Edito H&T : Une insulte aux praticiens hospitaliers !

Les médias se sont largement fait l’écho du conflit judiciaire entre, d’une part les parents, une sœur et un demi-frère de Vincent Lambert, un tétraplégique en état de conscience minimale depuis cinq ans, et d’autre part sa femme, d’autres frères et sœurs et les praticiens du service de soins palliatifs du CHU de Reims ayant agi dans le cadre d’une procédure collégiale. Car les premiers s’opposent à son euthanasie passive (par arrêt de l’alimentation et de l’hydratation) décidée par les seconds.

Le tribunal administratif de Châlons-en-Champagne devait décider, aujourd’hui 15 janvier. Mais à la fin de l’audience Jean-Jacques Louis, président du tribunal a indiqué que la décision sera prise demain afin de « prendre le temps de la réflexion dans ce dossier complexe. C’est la première fois qu’un tribunal doit trouver un sens opérationnel à la loi Leonetti ».

Déjà une euthanasie passive avait été engagée au printemps 2013, mais Vincent Lambert avait dû être réalimenté à la suite de la saisie en référé du tribunal administratif par ses parents.

Je ne me permettrai pas ici de préjuger quelle sera la décision du TA : l’affaire est aux marges du dispositif Leonetti, qui montre ici ses limites.

« Vincent Lambert n’est pas malade, n’est pas mourant, il est handicapé », a souligné Me Jérôme Triomphe, avocat des parents, méconnaissant ainsi les fondements implicites de la loi, puisque dans son rapport de présentation en 2008, Jean Leonetti avait indiqué que les personnes en état pauci-végétatifs en relèveraient bien.

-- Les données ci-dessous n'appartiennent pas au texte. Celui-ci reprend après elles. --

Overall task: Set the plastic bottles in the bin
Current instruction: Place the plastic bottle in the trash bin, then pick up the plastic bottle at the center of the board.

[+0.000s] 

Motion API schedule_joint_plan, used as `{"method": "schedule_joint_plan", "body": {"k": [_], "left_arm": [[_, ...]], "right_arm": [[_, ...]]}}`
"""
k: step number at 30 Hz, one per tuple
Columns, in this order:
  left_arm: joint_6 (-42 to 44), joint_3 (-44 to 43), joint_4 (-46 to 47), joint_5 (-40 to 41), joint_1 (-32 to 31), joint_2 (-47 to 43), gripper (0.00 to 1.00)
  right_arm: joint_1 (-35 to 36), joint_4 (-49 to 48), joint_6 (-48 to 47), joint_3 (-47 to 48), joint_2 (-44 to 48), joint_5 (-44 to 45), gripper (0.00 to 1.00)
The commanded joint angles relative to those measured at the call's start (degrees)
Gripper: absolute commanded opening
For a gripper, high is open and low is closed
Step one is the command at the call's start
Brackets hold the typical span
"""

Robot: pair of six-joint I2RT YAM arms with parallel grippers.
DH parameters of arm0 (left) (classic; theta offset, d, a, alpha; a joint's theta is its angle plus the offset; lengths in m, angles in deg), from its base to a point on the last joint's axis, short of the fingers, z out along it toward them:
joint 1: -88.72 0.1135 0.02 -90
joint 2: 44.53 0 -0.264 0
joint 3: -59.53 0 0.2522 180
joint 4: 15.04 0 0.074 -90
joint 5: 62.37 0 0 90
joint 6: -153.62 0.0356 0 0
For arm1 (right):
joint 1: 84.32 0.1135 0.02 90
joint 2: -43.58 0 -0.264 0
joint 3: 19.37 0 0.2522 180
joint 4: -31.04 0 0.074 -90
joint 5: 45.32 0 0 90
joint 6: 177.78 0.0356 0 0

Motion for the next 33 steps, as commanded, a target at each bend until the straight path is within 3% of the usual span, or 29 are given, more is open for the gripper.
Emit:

Cet avocat envisage même, si le TA déclare régulière la procédure d’euthanasie passive, de déposer une plainte au pénal pour tentative d’assassinat.

Lorsqu’il pouvait encore un peu communiquer, début 2013, le malade multipliait des comportements d’opposition aux soins. Et Jean Leonetti vient de déclarer que sa loi pouvait s’appliquer au cas de Vincent Lambert. Mais la rapporteuse publique s’est déclarée opposée à l’euthanasie passive et a demandé la poursuite des traitements palliatifs car « certes, il est dans un état irréversible, mais sa conscience existe et il ne nous appartient pas de juger du sens de sa vie ».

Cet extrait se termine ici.